A first step has been taken: Foreign donors have promised Angola debt relief of around 5.3 billion euros over the next few years. This means that Africa’s fifth largest economy is just as little over the top as many other countries on the continent. According to the International Monetary Fund, African countries need just under 410 billion euros to pay off all foreign debts due by 2023.

No money for schools and hospitals

Nobody wants to imagine what else will happen. “States would stop fulfilling elementary functions: security, education, health care. Which ultimately means that many people no longer see a future in their home country,” warns Jürgen Kaiser from the development policy network erlassjahr.de in an interview with DW.

Oil-rich Angola is also in crisis

But even now some states are groaning under the burden of debt and the repayments due. It hits the poor especially hard. The economy collapsed in many places due to the corona pandemic. Especially the poorest have no reserves and in many places there are no state social benefits. “If we had to pay our debts, the situation would be really difficult,” Adriano Nuvunga from the civil society network FMO in Mozambique told DW. “Because we need funds to support the poorest of the poor. Since Corona began, they have not received any support.”

While Mozambique slipped into a debt crisis due to corruption scandals worth billions, the liabilities of other countries grew for another reason: With comparatively cheap money, borrowed on the capital markets or from China, they financed gigantic infrastructure projects: roads, bridges, railways.

Everything different through Corona

They wanted to repay the loans by selling natural resources. But then Corona came. “We have an important factor that affects countries like Angola, Gabon or the Republic of the Congo – that is the drop in the price of oil,” says expert Kaiser.

Construction work on the Katembe Bridge in Mozambique (archive) (picture-alliance / dpa / J. Muianga)

African countries invested gigantic sums in infrastructure

Take Gabon, for example: In the current budget, Finance Minister Jean-Marie Ogandaga had calculated economic growth of five percent and an oil price of 57 US dollars per barrel.

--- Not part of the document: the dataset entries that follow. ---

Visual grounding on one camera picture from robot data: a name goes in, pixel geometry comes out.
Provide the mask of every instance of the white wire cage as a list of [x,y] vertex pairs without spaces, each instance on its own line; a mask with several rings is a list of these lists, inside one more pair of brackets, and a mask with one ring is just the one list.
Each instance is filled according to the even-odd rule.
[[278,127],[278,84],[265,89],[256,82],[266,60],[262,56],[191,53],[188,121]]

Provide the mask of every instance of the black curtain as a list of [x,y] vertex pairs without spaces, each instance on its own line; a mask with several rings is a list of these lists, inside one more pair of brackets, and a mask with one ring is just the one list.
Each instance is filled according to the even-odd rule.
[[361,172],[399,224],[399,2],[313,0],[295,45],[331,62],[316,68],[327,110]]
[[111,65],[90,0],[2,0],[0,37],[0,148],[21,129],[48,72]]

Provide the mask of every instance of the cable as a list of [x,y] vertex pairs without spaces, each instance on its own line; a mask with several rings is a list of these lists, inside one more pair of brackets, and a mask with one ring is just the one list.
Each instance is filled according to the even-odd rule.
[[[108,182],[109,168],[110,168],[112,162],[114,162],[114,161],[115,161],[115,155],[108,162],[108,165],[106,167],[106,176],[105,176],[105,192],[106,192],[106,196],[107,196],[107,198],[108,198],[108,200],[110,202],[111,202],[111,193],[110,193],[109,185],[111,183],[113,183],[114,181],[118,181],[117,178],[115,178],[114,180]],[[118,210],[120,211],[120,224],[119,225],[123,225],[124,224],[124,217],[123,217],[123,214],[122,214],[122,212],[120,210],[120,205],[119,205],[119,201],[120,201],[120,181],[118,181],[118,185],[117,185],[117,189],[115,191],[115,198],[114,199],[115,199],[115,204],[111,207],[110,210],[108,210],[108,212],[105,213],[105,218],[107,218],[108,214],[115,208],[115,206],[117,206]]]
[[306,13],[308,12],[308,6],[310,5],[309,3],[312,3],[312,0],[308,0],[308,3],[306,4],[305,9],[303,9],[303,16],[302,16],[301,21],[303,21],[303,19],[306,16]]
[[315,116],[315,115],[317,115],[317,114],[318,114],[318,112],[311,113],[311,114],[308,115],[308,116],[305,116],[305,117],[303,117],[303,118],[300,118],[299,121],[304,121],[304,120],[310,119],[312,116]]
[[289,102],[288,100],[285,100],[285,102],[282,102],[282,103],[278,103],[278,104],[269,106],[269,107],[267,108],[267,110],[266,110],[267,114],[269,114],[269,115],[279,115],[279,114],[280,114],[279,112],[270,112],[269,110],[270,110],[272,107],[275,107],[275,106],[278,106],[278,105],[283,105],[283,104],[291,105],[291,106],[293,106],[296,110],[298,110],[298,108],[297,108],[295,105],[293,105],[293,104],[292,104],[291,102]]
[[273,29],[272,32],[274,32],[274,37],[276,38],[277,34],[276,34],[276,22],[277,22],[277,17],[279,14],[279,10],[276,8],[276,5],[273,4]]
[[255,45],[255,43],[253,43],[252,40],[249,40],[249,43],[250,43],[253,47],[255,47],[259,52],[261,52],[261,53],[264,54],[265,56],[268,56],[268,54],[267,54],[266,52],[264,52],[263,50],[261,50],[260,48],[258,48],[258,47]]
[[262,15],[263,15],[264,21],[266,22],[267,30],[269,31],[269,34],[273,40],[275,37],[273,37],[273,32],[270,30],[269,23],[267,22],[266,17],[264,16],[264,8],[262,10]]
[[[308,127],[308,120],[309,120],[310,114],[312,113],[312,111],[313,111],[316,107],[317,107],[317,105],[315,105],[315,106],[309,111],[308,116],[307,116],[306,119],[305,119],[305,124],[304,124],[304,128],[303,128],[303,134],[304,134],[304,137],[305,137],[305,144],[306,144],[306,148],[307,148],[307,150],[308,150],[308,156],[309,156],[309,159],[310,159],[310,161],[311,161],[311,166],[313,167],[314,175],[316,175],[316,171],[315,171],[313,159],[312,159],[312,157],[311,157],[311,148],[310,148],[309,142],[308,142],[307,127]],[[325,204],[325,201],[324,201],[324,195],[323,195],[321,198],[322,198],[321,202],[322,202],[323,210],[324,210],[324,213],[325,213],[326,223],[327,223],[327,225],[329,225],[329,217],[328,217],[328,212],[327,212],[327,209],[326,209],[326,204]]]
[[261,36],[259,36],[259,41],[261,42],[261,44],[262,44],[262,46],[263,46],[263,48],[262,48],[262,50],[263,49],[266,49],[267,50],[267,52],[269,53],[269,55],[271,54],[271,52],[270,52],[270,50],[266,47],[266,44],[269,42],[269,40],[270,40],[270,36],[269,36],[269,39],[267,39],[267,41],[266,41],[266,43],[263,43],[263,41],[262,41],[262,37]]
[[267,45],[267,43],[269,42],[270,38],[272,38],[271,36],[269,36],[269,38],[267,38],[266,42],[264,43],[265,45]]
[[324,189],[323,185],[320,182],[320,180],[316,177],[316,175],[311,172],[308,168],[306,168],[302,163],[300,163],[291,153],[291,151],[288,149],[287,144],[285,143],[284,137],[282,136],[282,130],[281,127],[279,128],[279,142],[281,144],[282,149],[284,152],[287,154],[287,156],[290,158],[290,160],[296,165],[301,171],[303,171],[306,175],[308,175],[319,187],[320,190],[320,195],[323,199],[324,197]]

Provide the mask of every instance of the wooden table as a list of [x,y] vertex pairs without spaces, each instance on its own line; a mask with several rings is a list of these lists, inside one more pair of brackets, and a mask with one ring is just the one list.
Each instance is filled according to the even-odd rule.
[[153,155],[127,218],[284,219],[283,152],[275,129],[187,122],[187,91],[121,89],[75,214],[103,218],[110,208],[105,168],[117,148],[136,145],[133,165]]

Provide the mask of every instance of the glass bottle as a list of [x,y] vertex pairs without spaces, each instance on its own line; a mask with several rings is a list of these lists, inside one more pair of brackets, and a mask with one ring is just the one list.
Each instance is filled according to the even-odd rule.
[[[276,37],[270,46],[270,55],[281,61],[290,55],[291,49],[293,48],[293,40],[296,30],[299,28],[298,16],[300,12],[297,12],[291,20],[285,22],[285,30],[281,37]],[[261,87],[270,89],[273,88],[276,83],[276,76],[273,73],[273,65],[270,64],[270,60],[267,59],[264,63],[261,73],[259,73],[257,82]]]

Now he expects the economy to grow by a maximum of 0.5 percent in 2020 – at an oil price of $ 26. “If you suddenly only get half your salary, you can’t just go on paying your debts as if nothing were wrong,” was his laconic comment in May.

Therefore, others should step in: The International Monetary Fund (IMF) and World Bank have already promised some countries aid. The group of the 20 leading industrialized and emerging countries (G20) allows 73 particularly highly indebted countries to suspend repayments until the end of June 2021. But the initiative is only a first step. “The moratorium helps a lot, but it only postpones payments. Some countries need substantial debt relief,” World Bank boss David Malpass told DW in October.

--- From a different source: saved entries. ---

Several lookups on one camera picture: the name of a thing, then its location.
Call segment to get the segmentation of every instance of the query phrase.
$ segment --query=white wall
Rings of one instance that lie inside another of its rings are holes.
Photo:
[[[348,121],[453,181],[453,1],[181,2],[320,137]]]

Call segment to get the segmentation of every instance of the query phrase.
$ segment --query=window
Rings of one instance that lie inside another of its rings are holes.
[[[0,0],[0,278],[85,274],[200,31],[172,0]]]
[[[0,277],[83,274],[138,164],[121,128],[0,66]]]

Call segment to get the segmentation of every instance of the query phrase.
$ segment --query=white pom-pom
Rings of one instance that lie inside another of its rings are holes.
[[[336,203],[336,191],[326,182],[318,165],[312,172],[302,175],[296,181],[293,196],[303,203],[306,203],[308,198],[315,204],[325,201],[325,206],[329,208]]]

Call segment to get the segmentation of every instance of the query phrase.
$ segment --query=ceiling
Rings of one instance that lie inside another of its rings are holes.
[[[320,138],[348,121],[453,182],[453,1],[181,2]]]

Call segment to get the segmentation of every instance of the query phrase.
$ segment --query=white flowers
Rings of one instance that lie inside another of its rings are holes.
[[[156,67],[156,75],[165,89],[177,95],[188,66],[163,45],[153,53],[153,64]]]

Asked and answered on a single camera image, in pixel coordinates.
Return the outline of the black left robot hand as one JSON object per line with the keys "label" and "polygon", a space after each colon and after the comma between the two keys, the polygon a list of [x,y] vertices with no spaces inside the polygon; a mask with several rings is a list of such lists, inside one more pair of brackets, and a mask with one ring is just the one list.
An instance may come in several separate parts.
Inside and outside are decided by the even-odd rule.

Jürgen Kaiser (Gökcen Bürlükkara)

Jürgen Kaiser calls for private donors to be included as well

Private donors are another problem: some African countries have borrowed large sums of money in the global financial markets in recent years. Now they have to laboriously pay off the loans. An estimated EUR 18 billion in repayments to private creditors will be due next year. In contrast to public donors, however, there are still no signals that private donors are also ready to make debt cuts. “As a taxpayer, I don’t want to accept any waivers so that Blackrock and Deutsche Bank can continue to cash in,” says Jürgen Kaiser from erlassjahr.de.

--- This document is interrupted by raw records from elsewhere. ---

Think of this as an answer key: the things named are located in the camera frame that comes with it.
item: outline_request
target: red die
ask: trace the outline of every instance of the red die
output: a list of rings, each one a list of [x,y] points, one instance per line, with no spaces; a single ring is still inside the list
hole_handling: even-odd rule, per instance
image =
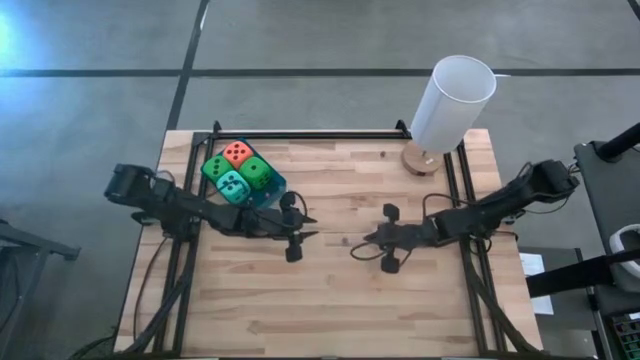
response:
[[[237,170],[245,160],[253,156],[253,151],[242,141],[234,141],[224,149],[222,156]]]

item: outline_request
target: wooden table
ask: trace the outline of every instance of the wooden table
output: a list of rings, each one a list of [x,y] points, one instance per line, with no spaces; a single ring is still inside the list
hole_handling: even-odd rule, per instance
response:
[[[171,171],[178,184],[185,177],[191,139],[191,131],[170,131],[165,138],[158,169]],[[484,129],[470,130],[465,141],[480,198],[501,186],[491,141]],[[318,220],[305,229],[320,233],[305,241],[302,261],[288,264],[283,242],[225,237],[203,226],[182,355],[476,355],[459,246],[417,249],[397,275],[382,273],[379,261],[358,262],[349,256],[350,248],[384,220],[384,203],[399,206],[401,221],[418,222],[425,194],[449,193],[444,167],[432,177],[416,177],[403,168],[405,142],[250,141],[287,179],[289,189],[304,196],[310,216]],[[226,144],[216,142],[214,152]],[[450,207],[446,199],[430,199],[427,211]],[[158,227],[142,234],[116,350],[132,342],[135,300],[162,239]],[[138,332],[160,303],[169,247],[165,245],[151,272]],[[494,237],[489,258],[501,306],[527,340],[541,348],[514,239]],[[486,309],[483,318],[491,346]],[[170,324],[168,348],[171,331]]]

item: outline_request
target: gray floor
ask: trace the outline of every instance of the gray floor
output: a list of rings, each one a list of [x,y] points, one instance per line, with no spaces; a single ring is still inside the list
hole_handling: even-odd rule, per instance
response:
[[[0,74],[180,69],[198,4],[2,1]],[[455,53],[494,68],[640,64],[640,21],[624,0],[222,0],[203,25],[197,69],[431,68]],[[388,128],[412,118],[427,80],[191,79],[178,128]],[[155,166],[177,84],[0,77],[0,218],[83,248],[75,263],[49,263],[12,359],[63,359],[117,325],[140,228],[102,191],[118,162]],[[569,162],[574,144],[637,122],[639,93],[640,77],[502,77],[476,126],[490,129],[506,181],[525,161]],[[516,230],[528,246],[602,251],[582,189]],[[543,335],[561,353],[582,341]]]

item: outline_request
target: dice
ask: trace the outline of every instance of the dice
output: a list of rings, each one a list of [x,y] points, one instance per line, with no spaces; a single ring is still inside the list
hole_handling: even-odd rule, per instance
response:
[[[271,180],[271,168],[257,156],[250,157],[242,164],[240,174],[254,190],[263,189]]]
[[[235,170],[228,171],[220,176],[216,182],[216,187],[228,202],[235,205],[247,200],[251,192],[249,184]]]
[[[242,163],[253,156],[253,151],[251,151],[249,145],[244,142],[234,141],[224,148],[222,156],[238,170],[240,166],[242,166]]]
[[[212,183],[217,184],[218,179],[220,179],[222,175],[233,170],[233,166],[224,158],[224,156],[218,155],[204,163],[201,170]]]

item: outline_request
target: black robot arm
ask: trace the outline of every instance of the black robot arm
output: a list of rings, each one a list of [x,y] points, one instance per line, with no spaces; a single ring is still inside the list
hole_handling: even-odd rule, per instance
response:
[[[555,203],[568,198],[579,185],[560,161],[546,160],[527,164],[520,174],[504,188],[476,202],[465,202],[466,207],[447,209],[426,215],[420,225],[397,225],[400,212],[392,204],[385,204],[383,214],[389,222],[378,225],[378,230],[365,236],[365,241],[378,245],[385,253],[382,270],[397,273],[401,262],[393,255],[396,248],[411,251],[416,247],[440,247],[471,236],[489,238],[503,219],[517,218],[524,208],[534,202]],[[431,196],[425,196],[424,202]]]
[[[182,241],[194,236],[193,218],[207,221],[228,236],[287,240],[288,262],[302,258],[300,245],[316,233],[300,232],[305,223],[316,221],[293,207],[296,198],[293,192],[282,196],[280,210],[215,204],[176,187],[173,181],[157,177],[149,168],[118,164],[105,196],[113,203],[140,208],[142,212],[131,215],[134,220],[142,225],[158,220],[166,235]]]

Is the turning point coming?

Hopes now rest on the G20: the finance ministers of the most important industrialized and emerging countries want to discuss debt relief for particularly troubled countries at their meeting on November 13. They had already developed a corresponding procedure in October. Only a few details are known yet. According to media reports, however, an important demand made by experts and civil society should be met: in future, debt relief initiatives should include all donors – Western states, China, but also private creditors. A possible candidate for this procedure: Zambia, which had to ask its creditors to postpone payments back in October.